Wu met Burke when he was 16. Wu’s education performance up to that point could best be described as floundering or, more optimistically, as uninspired. His parents — and most of his teachers — assumed that his educational pursuits would end with high school.

Burke foresaw something else.

“He was the first teacher in my life who thought that I wasn’t an idiot and I deserved some serious attention,” Wu said. “I’m surprised at the number of students, even at Georgetown, who are in the same situation. They’ve never really had serious attention from a literature teacher, and the moment they get it, it makes them different people.”

For Wu, it transformed him into a lover of modern poetry.

“From that point onwards, I was absolutely hooked,” he said. “I couldn’t put poetry down.”

Radcliffe Camera, Oxford

Radcliffe Camera, University of Oxford (Photo by )

It also made him someone who wanted to study literature at Oxford.

Wu remembers telling his teachers — provocatively, he admits — that he was applying to the prestigious school. They weren’t just dismayed; in fact, they let Wu know in no uncertain terms he didn’t belong at Oxford, informing him that if he applied, they’d write the university telling them all the reasons he shouldn’t be admitted.

“They were true to their word,” Wu said. “But nonetheless, I did apply to Oxford, and the bad reference worked to my advantage. The Oxford professors were almost more interested in me as a result and gave me a place.”

Wu graduated three years later and got a job at the BBC making documentaries about the arts before returning to Oxford to pursue a Ph.D.

To this day, Wu remains a voracious reader — among his current favorite authors are Cormac McCarthy and Philip Larkin — and an equally prolific scholar. Over the years, he has edited and authored at least 26 books and a slew of academic articles about William Wordsworth and the Romantic period, among others. Recently, he added a new descriptor: poet.

“I stopped writing poetry when I was 18,” he said. “I started again about six years ago now, and everything I wrote then was terrible. It was enough to make you want to give up. But I kept going because there were certain things I had inside me that I wanted to say and that I felt I could only say this way.”

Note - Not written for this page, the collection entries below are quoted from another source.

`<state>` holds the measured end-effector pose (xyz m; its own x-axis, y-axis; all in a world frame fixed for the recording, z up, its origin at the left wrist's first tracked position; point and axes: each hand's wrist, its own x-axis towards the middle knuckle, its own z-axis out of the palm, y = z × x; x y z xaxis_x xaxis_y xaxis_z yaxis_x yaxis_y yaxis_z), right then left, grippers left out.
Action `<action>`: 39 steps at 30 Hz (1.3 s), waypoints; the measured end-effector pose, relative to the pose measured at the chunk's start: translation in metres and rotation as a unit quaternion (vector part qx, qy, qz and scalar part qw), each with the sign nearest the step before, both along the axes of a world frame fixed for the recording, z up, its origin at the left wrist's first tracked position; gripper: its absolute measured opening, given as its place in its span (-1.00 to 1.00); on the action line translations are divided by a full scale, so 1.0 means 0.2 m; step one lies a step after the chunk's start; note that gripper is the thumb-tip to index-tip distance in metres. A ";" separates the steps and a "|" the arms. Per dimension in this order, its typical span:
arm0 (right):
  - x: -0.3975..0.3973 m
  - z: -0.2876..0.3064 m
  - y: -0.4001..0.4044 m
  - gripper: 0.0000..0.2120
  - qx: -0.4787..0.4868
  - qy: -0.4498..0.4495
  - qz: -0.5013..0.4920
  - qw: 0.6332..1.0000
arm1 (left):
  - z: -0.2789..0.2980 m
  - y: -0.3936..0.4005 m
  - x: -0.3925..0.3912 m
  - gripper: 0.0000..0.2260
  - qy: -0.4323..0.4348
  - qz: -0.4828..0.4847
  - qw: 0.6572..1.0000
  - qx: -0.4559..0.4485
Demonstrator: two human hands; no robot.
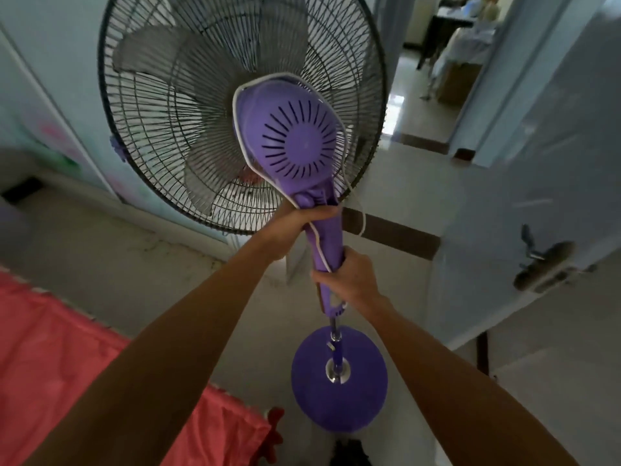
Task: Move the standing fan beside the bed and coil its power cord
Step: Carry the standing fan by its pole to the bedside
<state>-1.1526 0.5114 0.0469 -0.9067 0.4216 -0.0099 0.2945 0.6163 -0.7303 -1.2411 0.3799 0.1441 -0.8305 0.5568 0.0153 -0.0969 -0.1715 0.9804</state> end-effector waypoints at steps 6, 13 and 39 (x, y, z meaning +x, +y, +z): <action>-0.73 -0.02 -0.08 -0.51 0.003 0.011 0.117 0.993 | -0.02 -0.15 -0.59 -0.60 0.015 0.114 0.993 0.004; -1.43 -0.03 -0.39 -0.48 0.010 0.010 0.241 0.970 | -0.05 -0.49 -1.10 -0.61 0.015 0.251 0.968 -0.015; -3.55 0.02 -2.59 -0.54 -0.040 0.002 0.503 0.863 | 0.01 -2.63 -2.80 -0.69 0.026 0.520 0.853 -0.043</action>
<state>-1.8629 -0.0057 0.0518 -0.8138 -0.5811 0.0020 -0.3633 0.5062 -0.7822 -1.8003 -0.1462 0.1464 -0.8754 -0.4794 0.0627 0.1069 -0.0656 0.9921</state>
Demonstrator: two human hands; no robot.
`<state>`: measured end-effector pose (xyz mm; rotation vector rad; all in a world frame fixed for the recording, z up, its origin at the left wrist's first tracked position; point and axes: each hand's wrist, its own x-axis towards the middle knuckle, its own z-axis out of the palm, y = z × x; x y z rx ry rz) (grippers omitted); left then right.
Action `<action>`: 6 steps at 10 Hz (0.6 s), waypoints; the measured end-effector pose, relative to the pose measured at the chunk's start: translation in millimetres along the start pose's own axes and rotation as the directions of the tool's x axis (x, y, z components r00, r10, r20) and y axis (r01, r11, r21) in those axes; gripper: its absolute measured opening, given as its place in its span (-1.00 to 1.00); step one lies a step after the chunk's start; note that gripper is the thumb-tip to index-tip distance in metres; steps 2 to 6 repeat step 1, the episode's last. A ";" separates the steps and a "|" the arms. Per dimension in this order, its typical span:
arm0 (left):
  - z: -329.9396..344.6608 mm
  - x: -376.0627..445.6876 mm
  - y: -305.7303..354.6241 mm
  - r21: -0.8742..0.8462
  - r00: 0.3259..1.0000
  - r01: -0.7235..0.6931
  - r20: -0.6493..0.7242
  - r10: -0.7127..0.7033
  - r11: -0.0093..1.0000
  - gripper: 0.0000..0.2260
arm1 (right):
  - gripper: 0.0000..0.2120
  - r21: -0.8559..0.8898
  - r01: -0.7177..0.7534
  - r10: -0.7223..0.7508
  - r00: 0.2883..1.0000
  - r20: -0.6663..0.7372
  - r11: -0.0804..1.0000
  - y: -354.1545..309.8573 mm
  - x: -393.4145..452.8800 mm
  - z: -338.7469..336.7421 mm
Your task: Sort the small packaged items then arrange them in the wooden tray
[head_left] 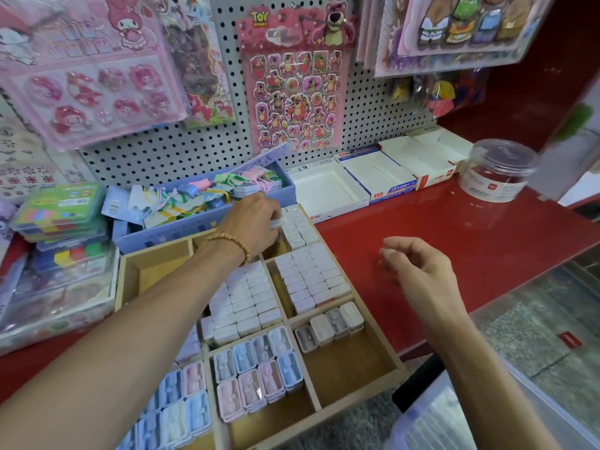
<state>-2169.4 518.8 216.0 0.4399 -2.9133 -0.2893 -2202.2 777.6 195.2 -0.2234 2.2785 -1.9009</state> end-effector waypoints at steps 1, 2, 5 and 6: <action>-13.2 -3.6 2.4 0.037 1.000 -0.002 0.010 0.001 0.999 -0.82 | -0.86 -0.002 0.003 -0.003 1.000 -0.017 1.000 -5.7 -6.6 -4.8; -13.2 -3.6 2.4 0.037 1.000 -0.002 0.010 0.001 0.999 -0.82 | -0.86 -0.002 0.003 -0.003 1.000 -0.017 1.000 -5.7 -6.6 -4.8; -13.2 -3.6 2.4 0.037 1.000 -0.002 0.010 0.001 0.999 -0.82 | -0.86 -0.002 0.003 -0.003 1.000 -0.017 1.000 -5.7 -6.6 -4.8; -13.2 -3.6 2.4 0.037 1.000 -0.002 0.010 0.001 0.999 -0.82 | -0.86 -0.002 0.003 -0.003 1.000 -0.017 1.000 -5.7 -6.6 -4.8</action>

Last summer, his first book of poems, Origin Myths, was published by Shearsman Books. In it, he writes about life along the banks of Scott’s Run, which feeds the Potomac in northern Virginia, with a fictional dog named Dakota. There, he explores traces of the Indigenous people who once flourished on the same land.

In the Washington Independent Review of Books, poetry editor and book reviewer (and Georgetown archivist) Amanda Holmes, writes that his poems “demonstrate the power and beauty inherent in classical structures” and that they remind her of the “raw, unsentimental and guttural language of Ted Hughes, which first turned me onto poetry.”

In many ways, the poems are an extension of Wu’s love of America and of being an American.

“I love this country” he said. “That is not a superficial claim. It’s a claim that goes deep inside me, and it’s something that is important to me. I think that if you are an American in a serious way, you should be aware of the history of the country, and should regard yourself as an extension of it.”

The poems are also an extension of growing older. Wu is now in his 60s. He cannot ignore news of people his age “just sort of dying” every day.

In Tintern Abbey, one of his more famous poems about aging and revisiting a meaningful place years later, Wordsworth writes about the pleasures that:

“have no slight or trivial influence
On that best portion of a good man’s life,
His little, nameless, unremembered, acts
Of kindness and of love.”

William Wordsworth, from Tintern Abbey

The gift Burke gave Wu nearly half a century ago was a love of poetry and a vision of his life as something expansive rather than circumscribed. It is those acts of encouragement that Wu strives to pass on to his students, whether in the classroom or from the commencement stage. And it is the individual moments — small and large, remembered and unremembered — to which Wu is now memorializing with just the right words and structures.